Il Pdl lancia le «zone franche» per far rivivere i siti contaminati

L’obiettivo è quello di istituire delle zone franche produttive nei siti contaminati di interesse nazionale, aiutando i Comuni impegnati nelle bonifica delle aree. Un modo per «ripagare» alcune aree della provincia spezzina che negli anni hanno subito dei danni, come la zona della discarica Pitelli. È il Pdl che si fa portavoce di una proposta di legge nazionale presentata ieri dall’onorevole Michele Scadroglio, primo firmatario del documento, dal vicepresidente del consiglio regionale, Luigi Morgillo insieme al coordinatore provinciale Giacomo Giampedrone e dai capigruppo del Pdl in Provincia e Comune.

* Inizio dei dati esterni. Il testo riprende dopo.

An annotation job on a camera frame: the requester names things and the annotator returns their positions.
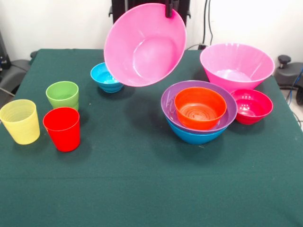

Le aree, istituite dal Ministero degli Interni in collaborazione con i Ministeri dell’Economia e delle Infrastrutture, godranno di agevolazioni fiscali e bancarie e di contributi: in particolare crediti di imposta da reinvestire in loco per il 20 per cento del reddito di impresa. Saranno inoltre concessi contributi straordinari per le spese di avviamento, fino ad un massimo di un milione di euro, per ogni nuovo insediamento produttivo che sorge in zona franca. Prevista la riduzione del 50 per cento delle imposte sul reddito dei lavoratori dipendenti che svolgono attività nell’ambito della zona franca per 24 mesi. Le aree rimangono tali fino al 2040 o fino alla fine della bonifica completa.
«In assenza di risorse e in attesa delle opere di bonifica - ha detto il vicepresidente Morgillo - si ritiene necessario prevedere contropartite per il sostegno di imprese già operanti o per l’avvio di nuove attività che promuovano lo sviluppo negato o frenato dai siti contaminati».